По распределению служебных обязанностей я получил под свою ответственность издательский тематический план (то есть ни одно имя не могло просочиться мимо меня) и всю рутинную работу по согласованию темплана в инстанциях, а также конечный фильтр — все «подписание в свет». Ни одна сколько-нибудь вызывающая идеологические сомнения рукопись не должно была идти в набор до моей подписи. Практически получалось, что я — своя предварительная внутренняя проверка перед цензурой, в которой было много неприятной, но вынужденной рутины: объяснения с авторами, что можно, а что, увы, еще нельзя. А ведь были среди авторов самые маститые, именитые, с которыми говорить ох как трудно! а я не имею им права сказать, что это снимаю куски не я, а цензура. Перед авторами мы обязаны были делать вид, что политической цензуры у нас в стране вроде бы как нет. Сказать бы: — уж куда я только не звонил, на самый верх обращался, но разрешения оставить оды Сталину в ваших воспоминаниях, товарищ Ваншенкин, нам не дали, хотя вы всего лишь правду пишете: был и такой Сталин для многих! в итоге Ваншенкин обижался лично на меня, а не на упрямого цензора-«демократа»

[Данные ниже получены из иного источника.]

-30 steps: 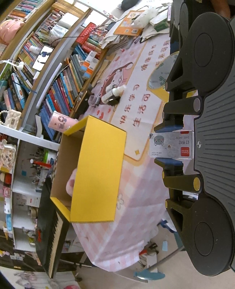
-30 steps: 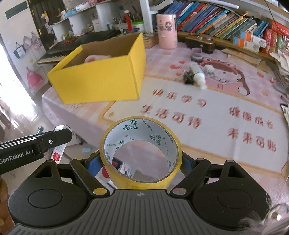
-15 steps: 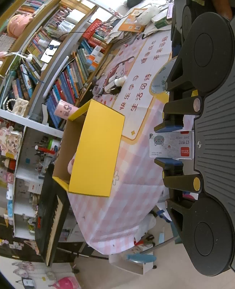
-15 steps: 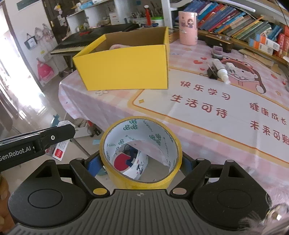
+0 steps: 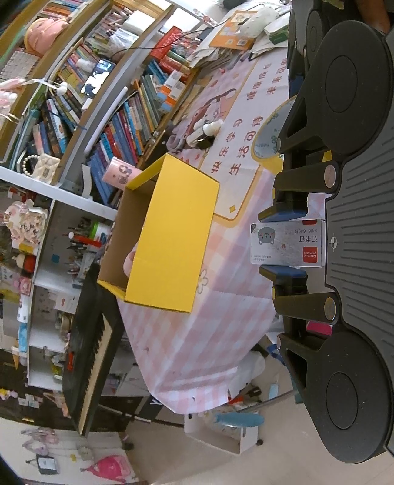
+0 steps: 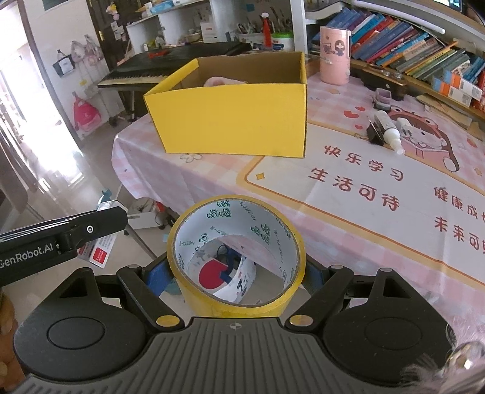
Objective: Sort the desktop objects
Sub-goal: 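Lift and carry card with left tool while right tool carries tape toward box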
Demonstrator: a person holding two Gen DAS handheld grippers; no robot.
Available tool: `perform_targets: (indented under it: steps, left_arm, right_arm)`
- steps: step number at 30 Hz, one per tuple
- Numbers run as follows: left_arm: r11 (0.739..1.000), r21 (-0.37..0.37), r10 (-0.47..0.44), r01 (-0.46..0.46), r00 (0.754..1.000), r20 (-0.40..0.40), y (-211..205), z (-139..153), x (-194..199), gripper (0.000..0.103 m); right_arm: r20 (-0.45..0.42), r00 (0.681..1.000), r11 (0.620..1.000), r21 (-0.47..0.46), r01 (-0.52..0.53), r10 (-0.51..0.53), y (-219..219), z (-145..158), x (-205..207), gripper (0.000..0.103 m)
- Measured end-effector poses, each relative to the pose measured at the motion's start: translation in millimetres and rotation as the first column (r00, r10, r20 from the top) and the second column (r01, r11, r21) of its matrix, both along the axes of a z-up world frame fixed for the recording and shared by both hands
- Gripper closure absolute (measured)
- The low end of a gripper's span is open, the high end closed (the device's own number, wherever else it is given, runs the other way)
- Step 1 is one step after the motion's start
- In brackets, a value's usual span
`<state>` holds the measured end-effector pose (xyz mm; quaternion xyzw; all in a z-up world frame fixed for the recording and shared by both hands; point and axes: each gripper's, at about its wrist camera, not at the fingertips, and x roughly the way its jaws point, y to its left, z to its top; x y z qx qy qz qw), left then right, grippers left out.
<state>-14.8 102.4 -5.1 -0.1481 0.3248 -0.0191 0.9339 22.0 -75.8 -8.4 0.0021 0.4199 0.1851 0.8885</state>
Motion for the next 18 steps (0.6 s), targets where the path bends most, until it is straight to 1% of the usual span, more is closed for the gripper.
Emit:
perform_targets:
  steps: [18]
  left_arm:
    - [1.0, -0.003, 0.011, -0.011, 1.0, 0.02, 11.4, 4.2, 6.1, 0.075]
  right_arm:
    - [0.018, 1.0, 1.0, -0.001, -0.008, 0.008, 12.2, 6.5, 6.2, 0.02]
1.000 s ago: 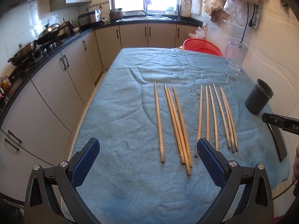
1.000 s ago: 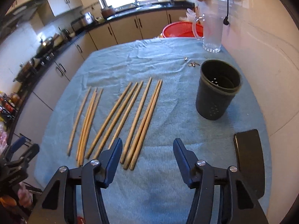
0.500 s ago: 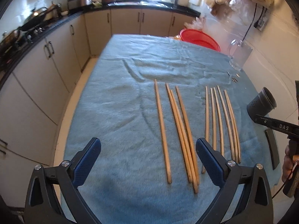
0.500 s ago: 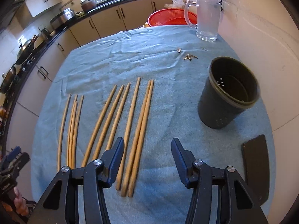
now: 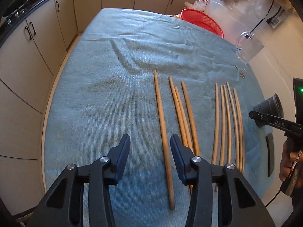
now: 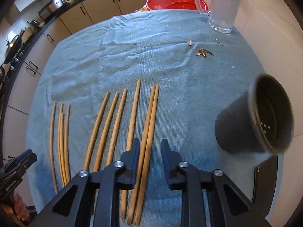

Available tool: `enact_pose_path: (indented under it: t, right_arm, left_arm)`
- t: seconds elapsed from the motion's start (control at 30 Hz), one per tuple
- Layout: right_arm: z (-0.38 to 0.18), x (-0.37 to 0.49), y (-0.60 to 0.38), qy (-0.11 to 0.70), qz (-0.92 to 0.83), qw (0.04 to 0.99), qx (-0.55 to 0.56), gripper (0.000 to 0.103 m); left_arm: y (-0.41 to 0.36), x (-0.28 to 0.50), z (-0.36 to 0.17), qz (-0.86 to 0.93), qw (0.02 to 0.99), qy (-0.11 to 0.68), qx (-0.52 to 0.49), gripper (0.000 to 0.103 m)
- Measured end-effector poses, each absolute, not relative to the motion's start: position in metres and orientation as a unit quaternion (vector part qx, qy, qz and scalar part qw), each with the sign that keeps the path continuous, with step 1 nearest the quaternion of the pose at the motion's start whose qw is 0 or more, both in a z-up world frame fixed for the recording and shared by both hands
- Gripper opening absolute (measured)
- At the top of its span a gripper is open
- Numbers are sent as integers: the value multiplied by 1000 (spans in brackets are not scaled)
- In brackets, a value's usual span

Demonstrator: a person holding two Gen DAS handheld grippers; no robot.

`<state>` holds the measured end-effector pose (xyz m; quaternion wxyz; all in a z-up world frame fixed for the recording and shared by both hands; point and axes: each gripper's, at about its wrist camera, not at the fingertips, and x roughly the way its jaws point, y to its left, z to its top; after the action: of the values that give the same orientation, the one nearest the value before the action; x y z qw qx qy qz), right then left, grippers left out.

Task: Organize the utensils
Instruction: 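Lower the open right gripper onto one wooden chopstick and close, then lift the chopstick upright off the towel with the right gripper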

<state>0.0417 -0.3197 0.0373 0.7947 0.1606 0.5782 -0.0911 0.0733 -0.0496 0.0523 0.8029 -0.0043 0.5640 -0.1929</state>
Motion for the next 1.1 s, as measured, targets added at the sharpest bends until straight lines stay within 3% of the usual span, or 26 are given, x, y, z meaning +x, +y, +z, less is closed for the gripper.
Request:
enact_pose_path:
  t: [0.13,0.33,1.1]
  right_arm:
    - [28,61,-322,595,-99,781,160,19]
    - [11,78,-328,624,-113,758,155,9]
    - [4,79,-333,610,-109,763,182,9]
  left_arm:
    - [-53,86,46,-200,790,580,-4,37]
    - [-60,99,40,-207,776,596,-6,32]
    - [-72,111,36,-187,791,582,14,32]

Очень трудно шла блестящая книга критика Анатолия Ланщикова. Он упоминал имена новых эмигрантов, которые запрещены были к упоминанию спецсписком ГБ. Андропов уперся, делать кому-то исключения не хотел, даже Ланщикову, к которому в ГБ всегда относились хорошо. Я пожаловался на ГБ в ЦК. Пользуясь своими связями, пытался решить вопрос на уровне Суслова. Доказывал, что Анатолий Ланщиков просто пишет правду — никого не идеализирует. Что запрещением упоминать диссидентов Андропов практически работает на подрывную радиостанцию «Свобода», которая постоянно раскручивает именно эти имена. А мы про них оплеванно, будто виноватые, молчим. Что народу надо всю правду знать, что они из себя представляли до отъезда — еврейские посредственности! Дешевку, вроде дешевого и крайне поверхностного модерниста Василия Аксенова-Гинзбурга! Что-то удалось у Ланщикова отстоять. Но я плакал, потому что нам все-таки пришлось наполовину переверстывать замечательную книгу. Хоть мы Ланщикову и шикарную обложку сделали и тираж увеличили. Не мог же я шепнуть Ланщикову, хоть он был мне по «русскому клубу» близкий друг, не мог даже своим в издательстве шепнуть — только на ухо одному директору Прокушеву! — что Суслов с Андроповым так вот лишь «наполовину» по этим диссидентам между собой примирились.
Не меньше мне пришлось пережить из-за книги Юрия Селезнева о Достоевском с ее акцентами на духовном отторжении Достоевским Вечного Жида. Слава Богу, тут мы знали, что надо обращаться к его покровителю Зимянину, который цыкнул на цензуру. А когда те все равно начали качать права и обращаться уже к Андропову, то верстку прочитал Суслов и поддержал Зимянина без малейших замечаний: «Не хватало нам еще классиков поправлять. Ну, и что «не хорошо про жидов»? Это мнение Достоевского, а не Селезнева, Селезнев только цитирует. У меня нет вопросов».
Но самой нашей большой победой были — издания Федора Абрамова, Василия Белова и Бориса Можаева в не урезанном виде.